Sacks describes his escaping from home, his struggles and drug addictions in California, his recovery in New York, and his development as a science writer. He skims over to the 1990s, when he had found a measure of balance in his life and he came to know his cousin, Professor Robert Aumann, Israeli Nobel Laureate in economics and Orthodox Jew whom Sacks describes as “a man of remarkable appearance with his robust, athletic build and long white beard that made him, even at 60, look like an ancient sage.” In Professor Aumann, Sacks found someone who embodied the commitment which he had been lacking in his youth, along with warmth, caring, and a simultaneous rationality and faith which never seemed to contradict.

Sacks describes various encounters between the two of them over the years in a tone that conveys respect. Most of all, Sacks remembers the Shabbat meal that he had attended at the home of Dr. Aumann on his first visit to Israel in over 60 years. “The peace of the Sabbath,” he writes of his experience, “of a stopped world, a time outside time, was palpable, infused everything, and I found myself drenched with a wistfulness, something akin to nostalgia, wondering what if: What if A and B and C had been different? What sort of person might I have been? What sort of a life might I have lived?”
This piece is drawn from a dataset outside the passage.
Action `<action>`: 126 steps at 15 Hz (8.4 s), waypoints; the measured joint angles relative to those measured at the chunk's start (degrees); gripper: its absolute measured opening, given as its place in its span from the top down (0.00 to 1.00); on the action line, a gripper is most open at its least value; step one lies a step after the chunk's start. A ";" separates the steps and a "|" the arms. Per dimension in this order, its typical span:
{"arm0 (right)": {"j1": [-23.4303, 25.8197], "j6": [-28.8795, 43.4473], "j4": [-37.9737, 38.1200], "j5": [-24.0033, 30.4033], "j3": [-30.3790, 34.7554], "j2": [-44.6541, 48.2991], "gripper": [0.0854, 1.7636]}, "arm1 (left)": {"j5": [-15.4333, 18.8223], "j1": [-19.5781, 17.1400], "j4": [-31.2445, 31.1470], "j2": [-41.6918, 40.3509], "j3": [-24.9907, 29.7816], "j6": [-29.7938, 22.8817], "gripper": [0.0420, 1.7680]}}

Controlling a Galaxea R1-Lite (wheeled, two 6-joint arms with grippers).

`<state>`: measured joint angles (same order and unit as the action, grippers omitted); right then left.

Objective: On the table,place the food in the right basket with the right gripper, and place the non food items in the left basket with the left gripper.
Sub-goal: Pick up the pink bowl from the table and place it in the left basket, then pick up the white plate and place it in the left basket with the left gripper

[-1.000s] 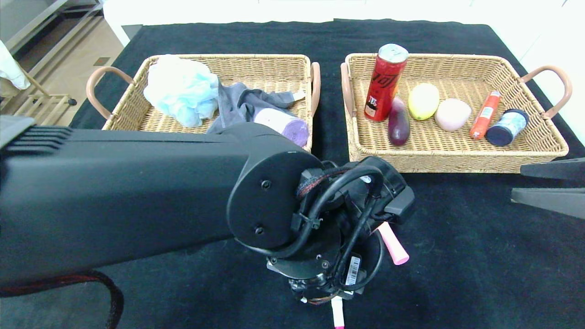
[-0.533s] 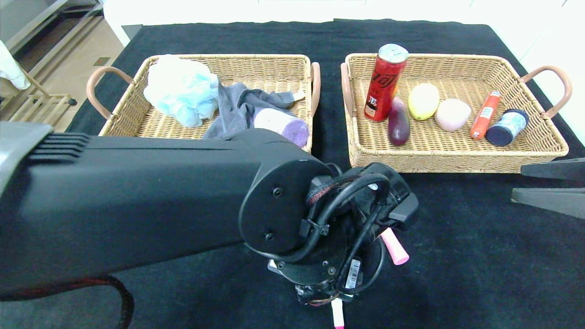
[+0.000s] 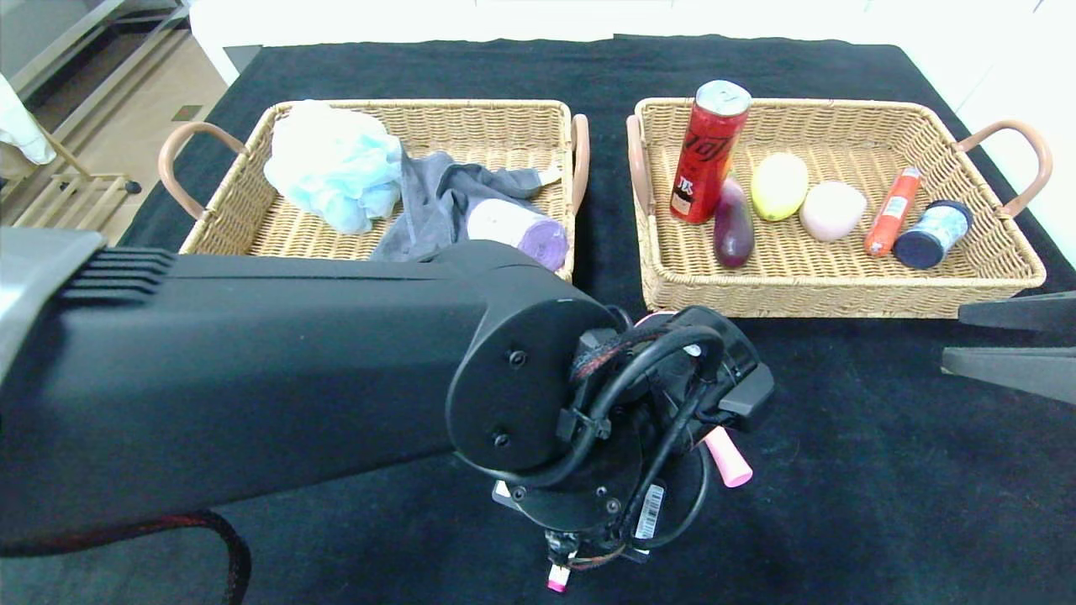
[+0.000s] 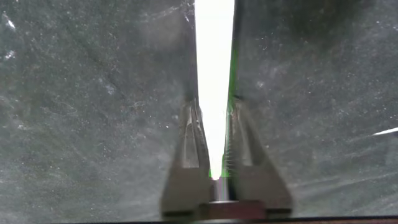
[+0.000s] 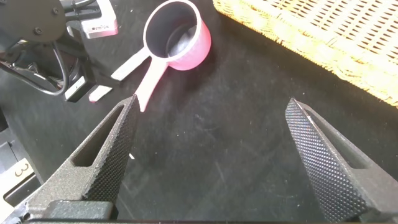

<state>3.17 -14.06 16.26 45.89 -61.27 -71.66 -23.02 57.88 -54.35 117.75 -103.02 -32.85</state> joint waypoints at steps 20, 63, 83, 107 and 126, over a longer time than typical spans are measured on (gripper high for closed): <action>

Interestingly, while “Sabbath” was Dr. Sacks’s last article published before his death, a posthumous article (apparently one of several to come, but the only one published as of this writing) was posted online this week. It is called “Urge,” and it a case study about Walter, a man with a rare disease called Kluver-Bercy syndrome, which did not allow him to stop his activity.

His urges were insatiable and he could stay in the same activity for hours at a time. “If you put a car on the table, {he} would have eaten it.” It took nine years and a prison sentence for him to acquire the help he needed to put on the brakes and rest.  Perhaps that, too, can fit into the mosaic- an extreme example of what can happen when one cannot even choose to stop. It is what happens when one does not have the obligation, or even the choice to rest.
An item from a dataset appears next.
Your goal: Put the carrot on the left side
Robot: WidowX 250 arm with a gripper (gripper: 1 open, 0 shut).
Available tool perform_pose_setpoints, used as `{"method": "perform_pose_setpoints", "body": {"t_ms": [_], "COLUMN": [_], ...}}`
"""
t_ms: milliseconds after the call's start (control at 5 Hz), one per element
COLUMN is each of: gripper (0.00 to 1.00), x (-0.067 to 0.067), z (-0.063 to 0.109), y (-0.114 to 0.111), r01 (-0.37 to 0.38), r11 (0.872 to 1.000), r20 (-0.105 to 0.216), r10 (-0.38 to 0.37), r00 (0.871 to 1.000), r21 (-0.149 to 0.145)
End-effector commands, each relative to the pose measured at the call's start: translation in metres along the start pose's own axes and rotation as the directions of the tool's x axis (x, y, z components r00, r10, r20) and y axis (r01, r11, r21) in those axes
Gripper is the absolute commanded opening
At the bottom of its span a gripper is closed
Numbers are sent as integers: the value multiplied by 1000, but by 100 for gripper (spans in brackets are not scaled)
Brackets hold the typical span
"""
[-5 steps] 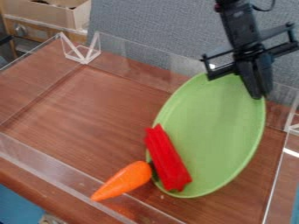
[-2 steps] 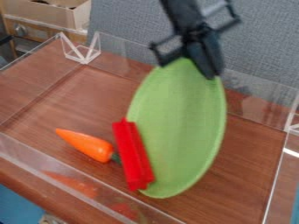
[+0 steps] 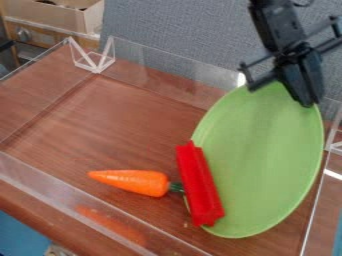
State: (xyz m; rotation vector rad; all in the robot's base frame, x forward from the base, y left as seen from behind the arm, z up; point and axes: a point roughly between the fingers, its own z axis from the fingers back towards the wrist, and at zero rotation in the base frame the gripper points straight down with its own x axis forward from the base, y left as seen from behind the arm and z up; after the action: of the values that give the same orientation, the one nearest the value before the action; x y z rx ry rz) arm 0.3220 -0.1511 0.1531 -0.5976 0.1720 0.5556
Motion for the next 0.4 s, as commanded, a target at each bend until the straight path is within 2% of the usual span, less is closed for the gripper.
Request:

More and more, people in the world at large write of their “technology Sabbaths,” in which they disconnect for a day just to feel the peace that comes from living in “a time outside time.” In the hyperconnected world we live in, where people bring their work on vacation and there is constant update and feedback, the neverending connection loop prevents clear, calm moments.
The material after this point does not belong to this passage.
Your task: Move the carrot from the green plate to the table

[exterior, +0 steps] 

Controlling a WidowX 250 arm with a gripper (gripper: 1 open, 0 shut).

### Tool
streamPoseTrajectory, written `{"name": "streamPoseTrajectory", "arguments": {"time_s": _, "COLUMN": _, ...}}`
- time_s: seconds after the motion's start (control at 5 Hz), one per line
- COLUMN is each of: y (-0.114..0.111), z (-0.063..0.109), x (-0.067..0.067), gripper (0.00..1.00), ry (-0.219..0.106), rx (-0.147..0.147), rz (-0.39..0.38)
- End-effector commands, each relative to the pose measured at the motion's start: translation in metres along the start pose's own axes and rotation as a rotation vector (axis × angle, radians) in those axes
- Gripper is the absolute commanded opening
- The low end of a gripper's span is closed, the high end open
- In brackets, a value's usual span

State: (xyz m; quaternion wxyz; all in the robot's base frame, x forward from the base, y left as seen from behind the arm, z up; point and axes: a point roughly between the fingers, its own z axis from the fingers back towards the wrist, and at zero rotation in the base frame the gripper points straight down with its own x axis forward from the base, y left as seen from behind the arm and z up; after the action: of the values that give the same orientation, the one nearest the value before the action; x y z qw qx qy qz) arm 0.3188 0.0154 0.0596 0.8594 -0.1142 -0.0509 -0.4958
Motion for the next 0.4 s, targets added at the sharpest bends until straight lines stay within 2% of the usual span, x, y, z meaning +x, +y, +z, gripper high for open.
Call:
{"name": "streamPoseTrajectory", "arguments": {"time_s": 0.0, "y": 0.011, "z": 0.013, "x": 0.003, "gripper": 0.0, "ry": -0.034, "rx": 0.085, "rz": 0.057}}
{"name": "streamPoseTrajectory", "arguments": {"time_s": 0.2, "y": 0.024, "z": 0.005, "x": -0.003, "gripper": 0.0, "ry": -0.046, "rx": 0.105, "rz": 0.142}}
Sacks recognized that the world needs rest, the world needs Sabbath. As he said in the last paragraph of “Sabbath”:

“And now, weak, short of breath, my once-firm muscles melted away by cancer, I find my thoughts, increasingly, not on the supernatural or spiritual, but on what is meant by living a good and worthwhile life — achieving a sense of peace within oneself. I find my thoughts drifting to the Sabbath, the day of rest, the seventh day of the week, and perhaps the seventh day of one’s life as well, when one can feel that one’s work is done, and one may, in good conscience, rest.”